Please transcribe the data below in full. Omit any picture you find in it.

□ □ □

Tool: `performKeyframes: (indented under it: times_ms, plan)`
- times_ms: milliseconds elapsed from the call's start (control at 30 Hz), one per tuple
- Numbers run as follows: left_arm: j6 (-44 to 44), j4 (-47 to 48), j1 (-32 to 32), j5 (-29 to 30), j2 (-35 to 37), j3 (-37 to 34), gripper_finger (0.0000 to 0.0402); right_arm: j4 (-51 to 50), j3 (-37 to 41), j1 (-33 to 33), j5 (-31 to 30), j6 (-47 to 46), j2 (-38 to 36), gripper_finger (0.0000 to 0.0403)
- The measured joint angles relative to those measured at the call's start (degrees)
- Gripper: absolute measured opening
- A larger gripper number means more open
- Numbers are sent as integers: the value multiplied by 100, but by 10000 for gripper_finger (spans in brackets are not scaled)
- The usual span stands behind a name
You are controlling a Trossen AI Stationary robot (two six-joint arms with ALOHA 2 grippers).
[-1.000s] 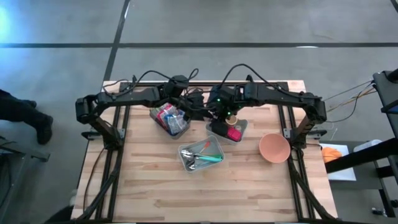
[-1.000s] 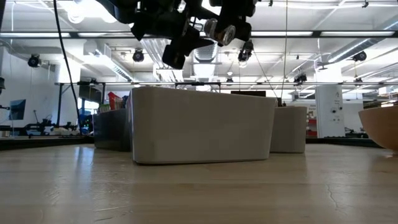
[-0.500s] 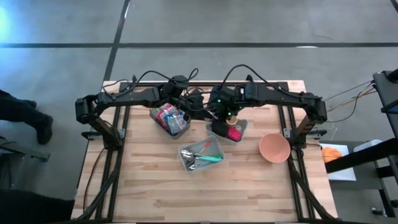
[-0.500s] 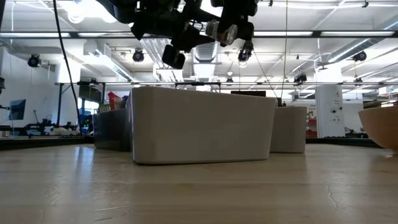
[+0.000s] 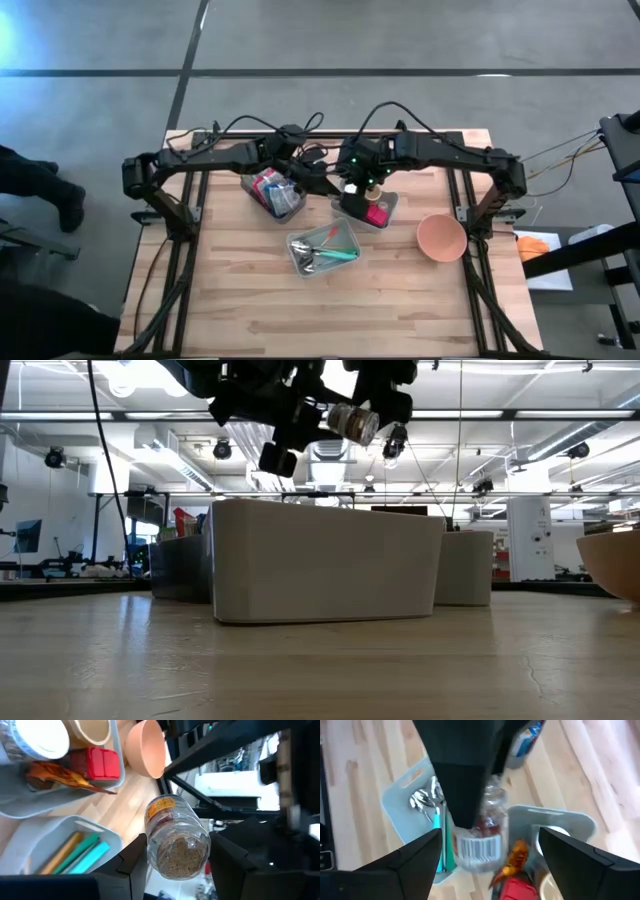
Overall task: Pick & Place Food Item
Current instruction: Put the brown seasoning bottle into the top gray bin
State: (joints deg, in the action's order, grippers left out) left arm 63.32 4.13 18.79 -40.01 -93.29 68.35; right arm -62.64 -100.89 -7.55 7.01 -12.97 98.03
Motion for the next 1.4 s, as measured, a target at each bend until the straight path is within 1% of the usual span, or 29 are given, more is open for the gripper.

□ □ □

§ Response below
Tool: `performKeyframes: (indented under it: times_ms, plan)`
- times_ms: milliseconds elapsed from the call's start (control at 30 Hz), one per tuple
- Numbers run as follows: left_arm: j6 (-44 to 44), j4 (-47 to 48), j1 (-32 to 32), j5 (-29 to 30), j2 (-35 to 37), j3 (-37 to 34), gripper_finger (0.0000 to 0.0402); right_arm: j4 (-51 to 50), j3 (-37 to 41), j1 (-33 to 33), j5 (-31 to 30), j6 (-47 to 46), j2 (-38 to 36), gripper_finger (0.0000 to 0.0403)
- The measured joint angles relative to those measured at the call's start (degrees)
- Gripper: absolute measured opening
- A larger gripper number means more open
- Numbers are sent as integers: the value multiplied by 100, but by 10000 for gripper_finger (spans in brackets are not scaled)
- The usual span stands behind a name
You are controlling a Trossen AI Stationary robot (two six-joint arms with ALOHA 2 grippers).
[-1.000s] 
[-1.000s] 
[-0.500s] 
[-0.500s] 
[+0.000s] 
Overall task: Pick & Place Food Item
Current instruction: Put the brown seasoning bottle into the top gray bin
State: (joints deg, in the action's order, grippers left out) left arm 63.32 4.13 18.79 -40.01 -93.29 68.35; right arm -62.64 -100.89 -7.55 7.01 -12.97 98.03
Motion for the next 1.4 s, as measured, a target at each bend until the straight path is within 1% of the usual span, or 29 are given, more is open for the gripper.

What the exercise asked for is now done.